Downward spread of smouldering peat fire: the role of moisture, density and oxygen supply

Xinyan Huang A B C and Guillermo Rein B
+ Author Affiliations
- Author Affiliations

A Department of Mechanical Engineering, University of California, Berkeley, 60 Hesse Hall, Berkeley, CA 94720, USA.

B Department of Mechanical Engineering, Imperial College London, 614 City and Guilds Building, South Kensington, London SW7 2AZ, UK.

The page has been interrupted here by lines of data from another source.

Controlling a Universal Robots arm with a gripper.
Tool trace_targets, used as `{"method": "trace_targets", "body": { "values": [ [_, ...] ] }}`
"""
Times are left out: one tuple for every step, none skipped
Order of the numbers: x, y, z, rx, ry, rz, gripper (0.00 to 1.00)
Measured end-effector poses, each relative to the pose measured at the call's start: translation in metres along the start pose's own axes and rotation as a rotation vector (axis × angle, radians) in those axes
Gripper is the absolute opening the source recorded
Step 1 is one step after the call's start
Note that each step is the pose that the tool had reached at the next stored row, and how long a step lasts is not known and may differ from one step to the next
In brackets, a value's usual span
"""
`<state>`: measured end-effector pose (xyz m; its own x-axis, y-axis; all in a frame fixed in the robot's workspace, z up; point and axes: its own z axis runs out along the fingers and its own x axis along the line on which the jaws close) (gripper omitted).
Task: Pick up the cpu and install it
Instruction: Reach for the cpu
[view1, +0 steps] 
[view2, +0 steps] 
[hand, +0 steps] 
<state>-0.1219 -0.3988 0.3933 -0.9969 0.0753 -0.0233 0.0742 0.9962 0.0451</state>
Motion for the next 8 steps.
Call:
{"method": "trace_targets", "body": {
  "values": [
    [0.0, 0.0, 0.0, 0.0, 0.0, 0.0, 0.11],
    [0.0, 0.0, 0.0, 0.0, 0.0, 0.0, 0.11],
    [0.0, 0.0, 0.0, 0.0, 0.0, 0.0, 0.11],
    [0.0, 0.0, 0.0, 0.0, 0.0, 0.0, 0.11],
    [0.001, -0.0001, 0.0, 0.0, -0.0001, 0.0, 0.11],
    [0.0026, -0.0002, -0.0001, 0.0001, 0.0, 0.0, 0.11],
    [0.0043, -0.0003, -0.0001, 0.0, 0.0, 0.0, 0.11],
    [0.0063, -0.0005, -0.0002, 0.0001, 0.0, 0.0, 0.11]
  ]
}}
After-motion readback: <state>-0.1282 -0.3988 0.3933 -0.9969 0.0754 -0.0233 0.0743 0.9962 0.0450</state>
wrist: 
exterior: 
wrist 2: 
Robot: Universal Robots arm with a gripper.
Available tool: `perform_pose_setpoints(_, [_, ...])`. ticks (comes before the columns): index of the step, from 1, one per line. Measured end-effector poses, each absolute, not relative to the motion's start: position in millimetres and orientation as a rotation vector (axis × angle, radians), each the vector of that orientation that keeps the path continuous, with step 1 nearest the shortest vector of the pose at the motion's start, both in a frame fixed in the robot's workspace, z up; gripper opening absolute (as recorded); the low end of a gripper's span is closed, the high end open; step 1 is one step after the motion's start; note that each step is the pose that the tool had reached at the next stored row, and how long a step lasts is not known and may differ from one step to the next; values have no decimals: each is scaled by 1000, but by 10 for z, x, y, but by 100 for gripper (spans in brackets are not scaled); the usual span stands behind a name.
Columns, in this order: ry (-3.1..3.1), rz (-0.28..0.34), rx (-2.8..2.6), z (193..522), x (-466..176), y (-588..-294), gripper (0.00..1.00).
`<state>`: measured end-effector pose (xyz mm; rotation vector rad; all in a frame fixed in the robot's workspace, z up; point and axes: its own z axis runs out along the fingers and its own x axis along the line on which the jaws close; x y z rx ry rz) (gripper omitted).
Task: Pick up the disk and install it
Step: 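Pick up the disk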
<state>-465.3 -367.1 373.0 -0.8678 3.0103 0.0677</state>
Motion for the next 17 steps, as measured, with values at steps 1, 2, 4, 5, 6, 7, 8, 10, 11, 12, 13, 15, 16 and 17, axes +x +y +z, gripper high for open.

C Corresponding author. Email: seuhxy@gmail.com

International Journal of Wildland Fire 26(11) 907-918 https://doi.org/10.1071/WF16198
Submitted: 1 November 2016  Accepted: 6 August 2017   Published: 31 October 2017

© The Authors 2017 Open Access CC BY-NC-ND, published on behalf of IAWF

Abstract

Smouldering fires in peatland are different from the flames in wildland fires. Smouldering peat fire is slow, low-temperature and more persistent, releasing large amounts of smoke into the atmosphere. In this work, we experimentally and computationally investigate the vertical downward spread of smouldering fire in a column of 30 cm-tall moss peat under variable moisture content (MC) and bulk density. The measured downward spread rate decreases with depth and wet bulk density, and is ~1 cm h−1 equivalent to a carbon emission flux of 200 tonnes day−1 ha−1. We observe that downward spread increases as MC increases substantially at least inside the range from 10 to 70%, which is not intuitive and goes against the trend observed for the horizontal spread in the same peat. We also conduct one-dimensional computational simulations to successfully reproduce the experimental observations. The analysis shows that the spread rate increases with MC and decreases with density because smouldering spread is controlled by the oxygen supply. The volume of the porous peat expands when absorbing water, which reduces the density of organic matter and decreases the heat release rate. This shows that the widely assumed conclusion that the spread rate of wildfire decreases with MC is not universal when applied to smouldering fires.

Additional keywords: carbon emission, fire spread rate, in-depth spread, modelling, peatland.